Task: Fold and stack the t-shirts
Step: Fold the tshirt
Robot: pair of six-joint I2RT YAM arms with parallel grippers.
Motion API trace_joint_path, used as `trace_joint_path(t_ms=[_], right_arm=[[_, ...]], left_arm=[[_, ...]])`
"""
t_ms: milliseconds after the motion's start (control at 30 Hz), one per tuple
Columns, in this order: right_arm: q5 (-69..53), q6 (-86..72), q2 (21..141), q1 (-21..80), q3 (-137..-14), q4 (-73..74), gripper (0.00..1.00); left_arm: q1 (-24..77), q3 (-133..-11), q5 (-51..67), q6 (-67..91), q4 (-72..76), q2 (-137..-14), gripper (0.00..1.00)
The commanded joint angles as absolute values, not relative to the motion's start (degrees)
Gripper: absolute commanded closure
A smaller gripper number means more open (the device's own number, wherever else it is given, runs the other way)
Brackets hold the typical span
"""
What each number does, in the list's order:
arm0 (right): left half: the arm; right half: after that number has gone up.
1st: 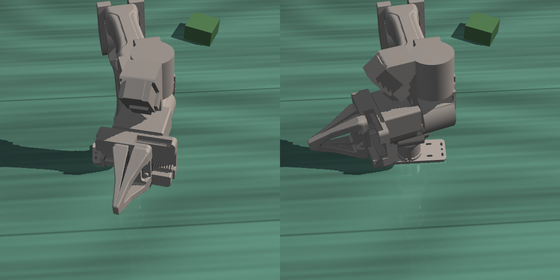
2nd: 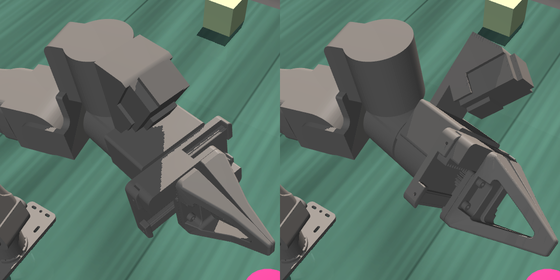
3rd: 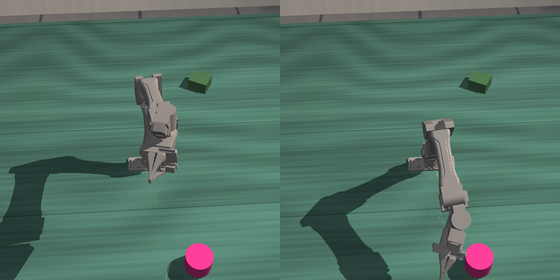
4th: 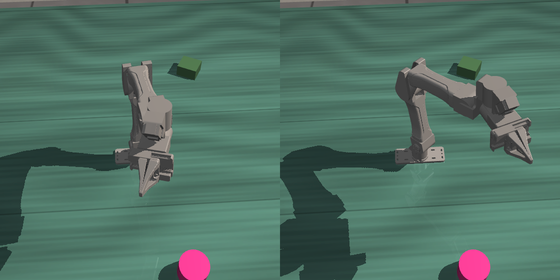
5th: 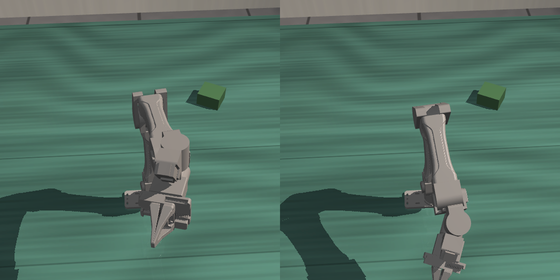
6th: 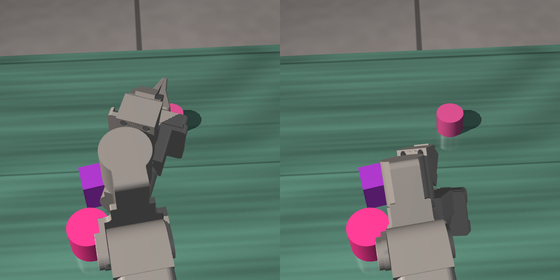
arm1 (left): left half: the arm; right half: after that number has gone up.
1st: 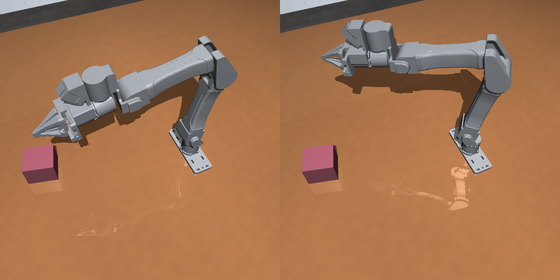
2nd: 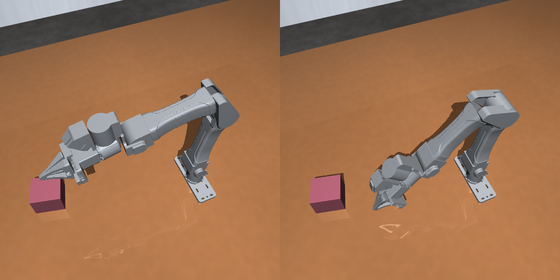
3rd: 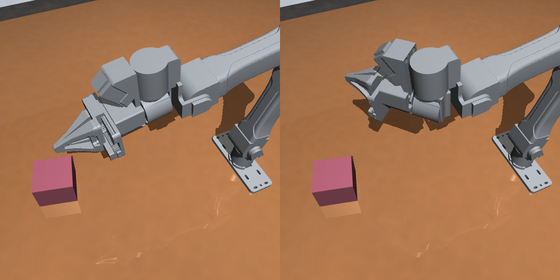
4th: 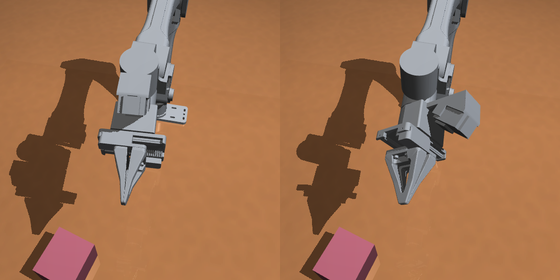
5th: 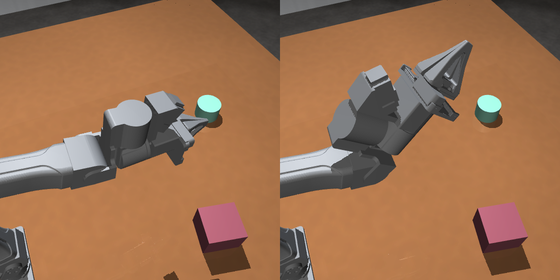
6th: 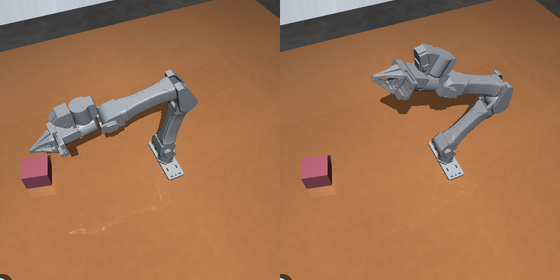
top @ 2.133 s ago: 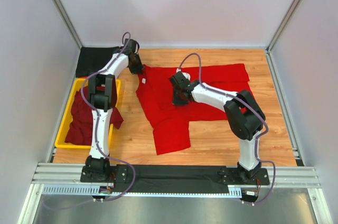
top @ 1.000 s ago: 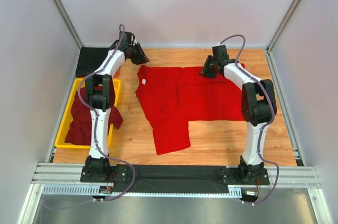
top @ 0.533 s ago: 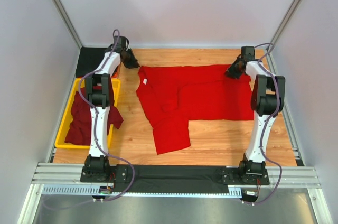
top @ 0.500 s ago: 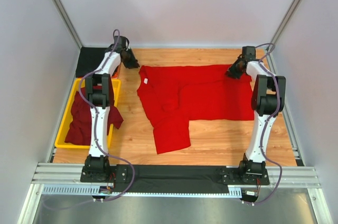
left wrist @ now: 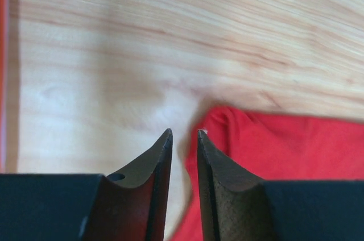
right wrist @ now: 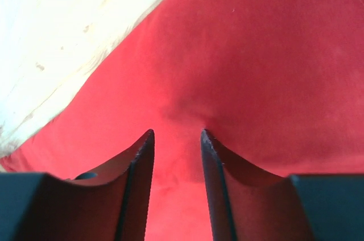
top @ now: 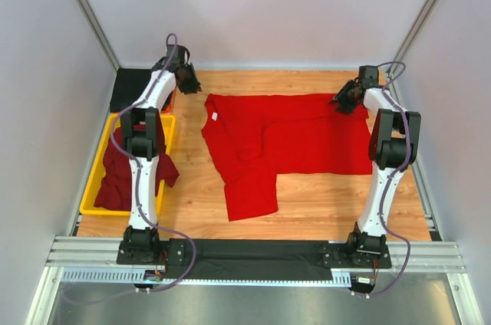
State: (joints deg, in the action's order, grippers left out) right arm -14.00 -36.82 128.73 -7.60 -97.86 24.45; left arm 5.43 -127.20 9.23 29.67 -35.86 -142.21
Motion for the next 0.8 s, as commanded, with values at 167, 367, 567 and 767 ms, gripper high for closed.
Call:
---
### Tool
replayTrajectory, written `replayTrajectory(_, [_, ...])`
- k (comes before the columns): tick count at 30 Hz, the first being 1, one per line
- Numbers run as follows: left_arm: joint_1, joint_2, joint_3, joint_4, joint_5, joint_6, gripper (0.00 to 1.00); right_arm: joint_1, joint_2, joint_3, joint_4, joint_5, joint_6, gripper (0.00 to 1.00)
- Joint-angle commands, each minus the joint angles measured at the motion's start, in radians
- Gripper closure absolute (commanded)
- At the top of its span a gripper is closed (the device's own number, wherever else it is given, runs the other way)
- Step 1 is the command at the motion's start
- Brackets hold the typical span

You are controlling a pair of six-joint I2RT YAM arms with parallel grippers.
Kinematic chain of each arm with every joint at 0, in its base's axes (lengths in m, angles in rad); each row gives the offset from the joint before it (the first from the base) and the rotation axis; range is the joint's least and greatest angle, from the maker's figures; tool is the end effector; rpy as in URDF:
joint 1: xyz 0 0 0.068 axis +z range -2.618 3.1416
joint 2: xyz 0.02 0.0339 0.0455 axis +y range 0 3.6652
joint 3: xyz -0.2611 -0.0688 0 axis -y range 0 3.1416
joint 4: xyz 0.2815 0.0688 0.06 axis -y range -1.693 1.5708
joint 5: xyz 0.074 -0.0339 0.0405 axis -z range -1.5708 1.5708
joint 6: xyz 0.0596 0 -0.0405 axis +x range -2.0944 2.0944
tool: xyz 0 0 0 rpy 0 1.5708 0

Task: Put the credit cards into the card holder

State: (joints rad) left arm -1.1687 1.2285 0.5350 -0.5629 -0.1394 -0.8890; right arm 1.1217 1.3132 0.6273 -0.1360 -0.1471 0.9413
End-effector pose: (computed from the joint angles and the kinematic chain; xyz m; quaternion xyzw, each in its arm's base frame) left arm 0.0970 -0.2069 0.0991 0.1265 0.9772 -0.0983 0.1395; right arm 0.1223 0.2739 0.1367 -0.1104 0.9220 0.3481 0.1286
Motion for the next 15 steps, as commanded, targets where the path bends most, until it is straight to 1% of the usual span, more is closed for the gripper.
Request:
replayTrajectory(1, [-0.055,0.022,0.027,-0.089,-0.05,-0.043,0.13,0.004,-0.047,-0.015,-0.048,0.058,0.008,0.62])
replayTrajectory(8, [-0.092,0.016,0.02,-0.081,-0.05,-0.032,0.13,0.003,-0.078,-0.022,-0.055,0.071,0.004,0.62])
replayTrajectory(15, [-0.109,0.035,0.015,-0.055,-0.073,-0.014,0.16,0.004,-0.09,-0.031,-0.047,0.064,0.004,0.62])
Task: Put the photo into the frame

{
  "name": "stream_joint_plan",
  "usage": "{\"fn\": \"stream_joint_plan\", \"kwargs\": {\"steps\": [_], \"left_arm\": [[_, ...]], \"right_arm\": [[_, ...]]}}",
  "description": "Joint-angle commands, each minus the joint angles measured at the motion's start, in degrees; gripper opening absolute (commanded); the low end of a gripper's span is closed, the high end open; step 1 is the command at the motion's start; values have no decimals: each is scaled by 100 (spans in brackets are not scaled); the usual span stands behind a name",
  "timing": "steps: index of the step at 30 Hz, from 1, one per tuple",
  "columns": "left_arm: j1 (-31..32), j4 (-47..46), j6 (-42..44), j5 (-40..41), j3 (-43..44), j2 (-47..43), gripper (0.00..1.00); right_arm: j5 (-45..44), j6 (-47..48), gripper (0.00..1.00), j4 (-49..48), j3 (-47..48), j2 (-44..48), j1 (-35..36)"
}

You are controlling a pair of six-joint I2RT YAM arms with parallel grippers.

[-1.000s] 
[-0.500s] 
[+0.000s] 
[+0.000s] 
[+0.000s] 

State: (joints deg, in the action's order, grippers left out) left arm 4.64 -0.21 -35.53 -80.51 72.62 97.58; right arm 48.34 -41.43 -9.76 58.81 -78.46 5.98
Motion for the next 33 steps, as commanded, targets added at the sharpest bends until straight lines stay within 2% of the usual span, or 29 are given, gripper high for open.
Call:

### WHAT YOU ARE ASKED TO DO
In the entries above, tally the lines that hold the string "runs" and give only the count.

### ANSWER SECTION
2